> [Aim of the exercise]:
Using only the entries below, output the lines starting at the one containing "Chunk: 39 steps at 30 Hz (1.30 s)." and ending at the one containing "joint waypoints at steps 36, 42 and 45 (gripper", exactly and inclusive of both, omitting the pictures.

Excerpted data section start

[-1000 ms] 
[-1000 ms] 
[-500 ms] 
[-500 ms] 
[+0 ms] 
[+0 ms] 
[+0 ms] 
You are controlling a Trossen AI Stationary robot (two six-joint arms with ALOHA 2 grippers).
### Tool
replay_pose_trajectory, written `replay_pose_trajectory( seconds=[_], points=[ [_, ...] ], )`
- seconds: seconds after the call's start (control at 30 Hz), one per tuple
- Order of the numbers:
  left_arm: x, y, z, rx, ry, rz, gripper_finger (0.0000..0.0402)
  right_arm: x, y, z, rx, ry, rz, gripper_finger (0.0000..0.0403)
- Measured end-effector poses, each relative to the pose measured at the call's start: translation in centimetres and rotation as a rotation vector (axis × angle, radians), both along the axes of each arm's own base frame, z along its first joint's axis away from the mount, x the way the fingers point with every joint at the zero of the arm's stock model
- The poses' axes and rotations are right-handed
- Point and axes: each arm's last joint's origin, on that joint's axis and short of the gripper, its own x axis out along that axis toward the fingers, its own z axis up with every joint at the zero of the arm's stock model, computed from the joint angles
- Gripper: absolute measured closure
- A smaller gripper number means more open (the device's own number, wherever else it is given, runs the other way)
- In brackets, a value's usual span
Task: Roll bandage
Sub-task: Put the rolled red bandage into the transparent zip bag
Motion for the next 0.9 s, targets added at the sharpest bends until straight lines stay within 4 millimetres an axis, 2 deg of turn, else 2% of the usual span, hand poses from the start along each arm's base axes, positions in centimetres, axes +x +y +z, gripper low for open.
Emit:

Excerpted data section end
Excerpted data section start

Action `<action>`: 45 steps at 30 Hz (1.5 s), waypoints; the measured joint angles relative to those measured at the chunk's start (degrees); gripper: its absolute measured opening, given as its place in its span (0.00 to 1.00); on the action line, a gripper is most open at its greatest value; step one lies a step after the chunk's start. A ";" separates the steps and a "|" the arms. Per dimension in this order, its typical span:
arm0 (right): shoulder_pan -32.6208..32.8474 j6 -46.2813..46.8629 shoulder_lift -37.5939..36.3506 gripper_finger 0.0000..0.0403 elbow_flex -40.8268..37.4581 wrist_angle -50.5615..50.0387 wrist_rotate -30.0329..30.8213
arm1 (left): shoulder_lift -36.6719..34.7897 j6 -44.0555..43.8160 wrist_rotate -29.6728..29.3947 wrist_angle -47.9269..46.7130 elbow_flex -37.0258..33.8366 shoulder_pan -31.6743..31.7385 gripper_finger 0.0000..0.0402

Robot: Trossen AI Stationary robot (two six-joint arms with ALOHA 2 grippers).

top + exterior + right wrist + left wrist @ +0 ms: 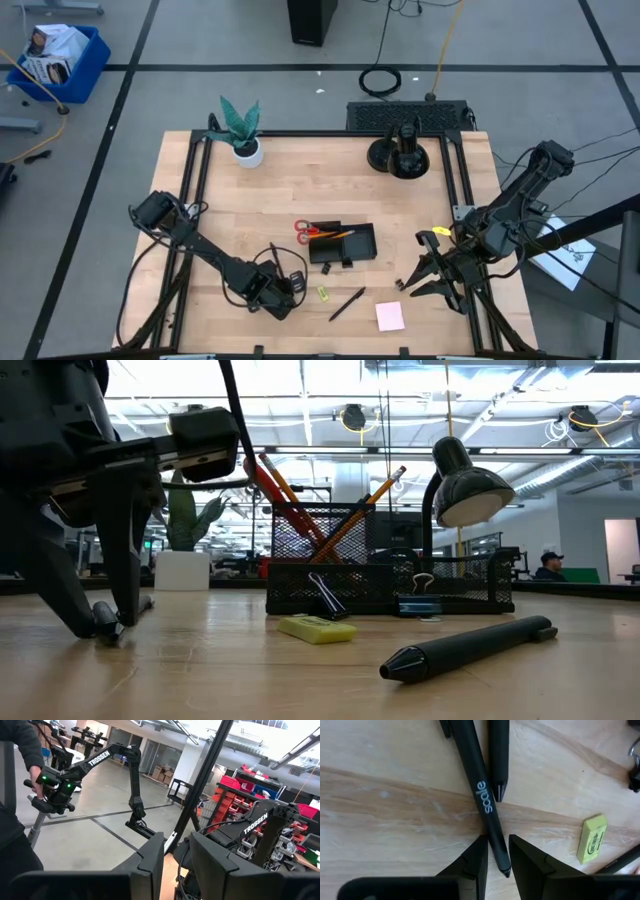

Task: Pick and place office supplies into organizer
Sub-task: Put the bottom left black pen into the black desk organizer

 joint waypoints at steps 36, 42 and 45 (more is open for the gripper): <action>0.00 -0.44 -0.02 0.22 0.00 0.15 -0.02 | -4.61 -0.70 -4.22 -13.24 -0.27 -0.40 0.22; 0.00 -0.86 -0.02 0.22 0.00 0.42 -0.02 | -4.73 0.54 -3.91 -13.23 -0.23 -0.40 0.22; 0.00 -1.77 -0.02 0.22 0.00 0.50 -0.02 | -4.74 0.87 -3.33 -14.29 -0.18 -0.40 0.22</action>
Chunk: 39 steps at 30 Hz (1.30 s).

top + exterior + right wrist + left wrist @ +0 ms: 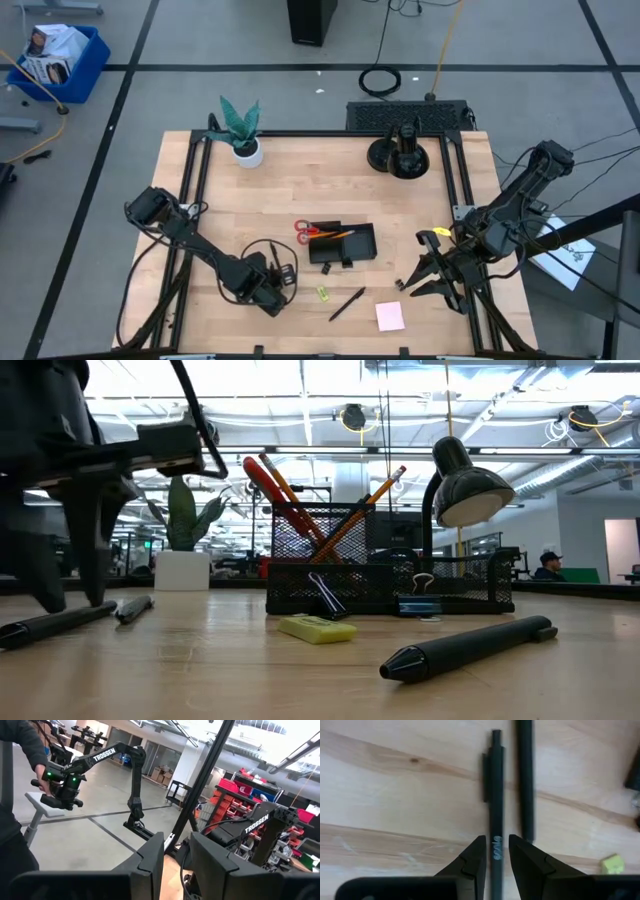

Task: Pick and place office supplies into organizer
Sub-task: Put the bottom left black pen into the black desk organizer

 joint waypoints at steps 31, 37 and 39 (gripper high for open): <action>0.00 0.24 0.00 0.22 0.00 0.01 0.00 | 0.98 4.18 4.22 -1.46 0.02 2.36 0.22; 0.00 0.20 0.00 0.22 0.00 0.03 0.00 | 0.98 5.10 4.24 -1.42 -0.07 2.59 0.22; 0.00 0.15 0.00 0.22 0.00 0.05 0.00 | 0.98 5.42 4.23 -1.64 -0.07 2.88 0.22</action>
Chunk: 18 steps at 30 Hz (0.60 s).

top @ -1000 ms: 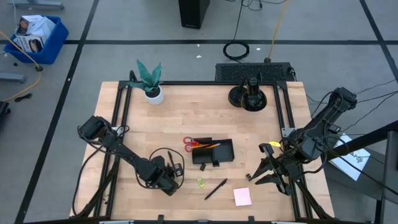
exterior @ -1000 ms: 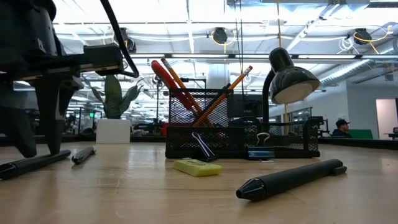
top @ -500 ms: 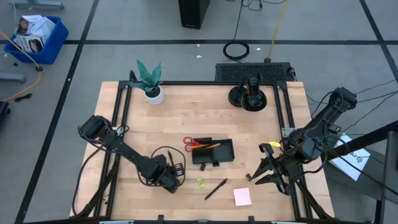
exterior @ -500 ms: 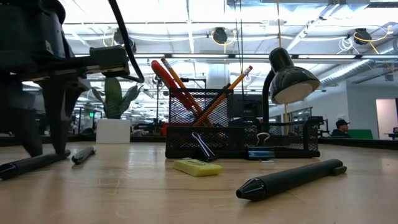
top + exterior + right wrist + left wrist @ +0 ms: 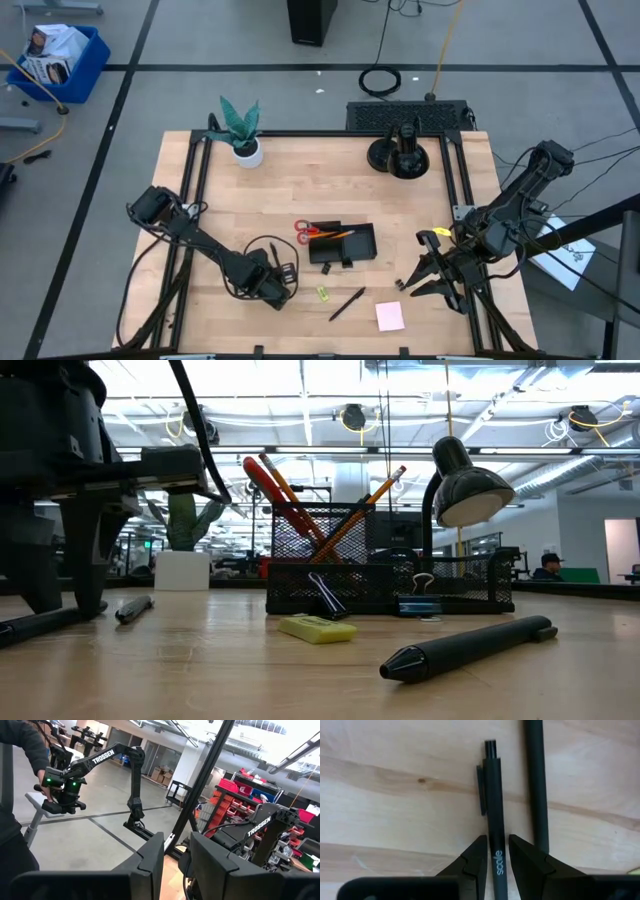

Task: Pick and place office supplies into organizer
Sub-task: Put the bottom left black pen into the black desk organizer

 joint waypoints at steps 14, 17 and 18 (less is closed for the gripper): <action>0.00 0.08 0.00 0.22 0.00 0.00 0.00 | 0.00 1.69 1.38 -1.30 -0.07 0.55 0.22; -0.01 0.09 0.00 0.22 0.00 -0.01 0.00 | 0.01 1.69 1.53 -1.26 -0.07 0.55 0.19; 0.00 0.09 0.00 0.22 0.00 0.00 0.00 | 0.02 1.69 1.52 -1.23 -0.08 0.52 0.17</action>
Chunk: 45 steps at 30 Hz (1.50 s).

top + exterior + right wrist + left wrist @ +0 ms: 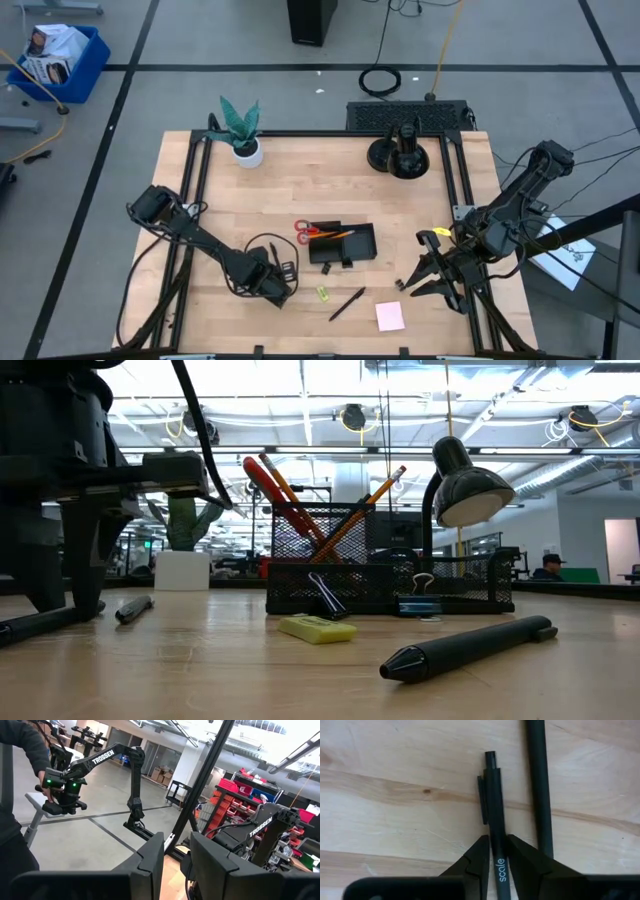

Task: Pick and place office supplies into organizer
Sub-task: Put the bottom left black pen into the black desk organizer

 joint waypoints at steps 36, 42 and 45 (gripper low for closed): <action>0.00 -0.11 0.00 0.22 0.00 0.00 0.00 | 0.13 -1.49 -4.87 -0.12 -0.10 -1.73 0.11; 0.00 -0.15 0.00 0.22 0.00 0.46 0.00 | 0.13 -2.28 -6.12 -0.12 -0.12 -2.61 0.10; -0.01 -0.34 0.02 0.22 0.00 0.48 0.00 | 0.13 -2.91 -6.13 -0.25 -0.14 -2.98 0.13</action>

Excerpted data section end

> [Task result]:
Chunk: 39 steps at 30 Hz (1.30 s).

top + exterior + right wrist + left wrist @ +0 ms: 

Task: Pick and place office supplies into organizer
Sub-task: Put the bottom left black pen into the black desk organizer

 joint waypoints at steps 31, 37 and 39 (gripper high for open): <action>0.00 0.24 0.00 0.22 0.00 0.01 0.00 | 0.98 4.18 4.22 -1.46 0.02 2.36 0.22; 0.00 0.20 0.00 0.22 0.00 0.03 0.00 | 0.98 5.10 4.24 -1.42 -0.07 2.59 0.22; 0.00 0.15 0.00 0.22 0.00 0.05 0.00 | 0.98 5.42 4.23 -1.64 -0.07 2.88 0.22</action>
Chunk: 18 steps at 30 Hz (0.60 s).

top @ -1000 ms: 
exterior @ -1000 ms: 
top @ -500 ms: 
exterior @ -500 ms: 
top + exterior + right wrist + left wrist @ +0 ms: 

Task: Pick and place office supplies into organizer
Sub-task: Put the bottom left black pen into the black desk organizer

 joint waypoints at steps 14, 17 and 18 (less is closed for the gripper): <action>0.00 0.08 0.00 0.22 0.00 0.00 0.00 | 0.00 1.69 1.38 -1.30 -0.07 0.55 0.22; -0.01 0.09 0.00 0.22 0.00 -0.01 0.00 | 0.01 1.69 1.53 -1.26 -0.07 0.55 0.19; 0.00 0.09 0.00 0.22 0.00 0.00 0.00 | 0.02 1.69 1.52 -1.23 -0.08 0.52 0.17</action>
Chunk: 45 steps at 30 Hz (1.50 s).

top + exterior + right wrist + left wrist @ +0 ms: 

Task: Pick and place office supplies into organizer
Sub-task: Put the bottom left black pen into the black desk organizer

 joint waypoints at steps 36, 42 and 45 (gripper low for closed): <action>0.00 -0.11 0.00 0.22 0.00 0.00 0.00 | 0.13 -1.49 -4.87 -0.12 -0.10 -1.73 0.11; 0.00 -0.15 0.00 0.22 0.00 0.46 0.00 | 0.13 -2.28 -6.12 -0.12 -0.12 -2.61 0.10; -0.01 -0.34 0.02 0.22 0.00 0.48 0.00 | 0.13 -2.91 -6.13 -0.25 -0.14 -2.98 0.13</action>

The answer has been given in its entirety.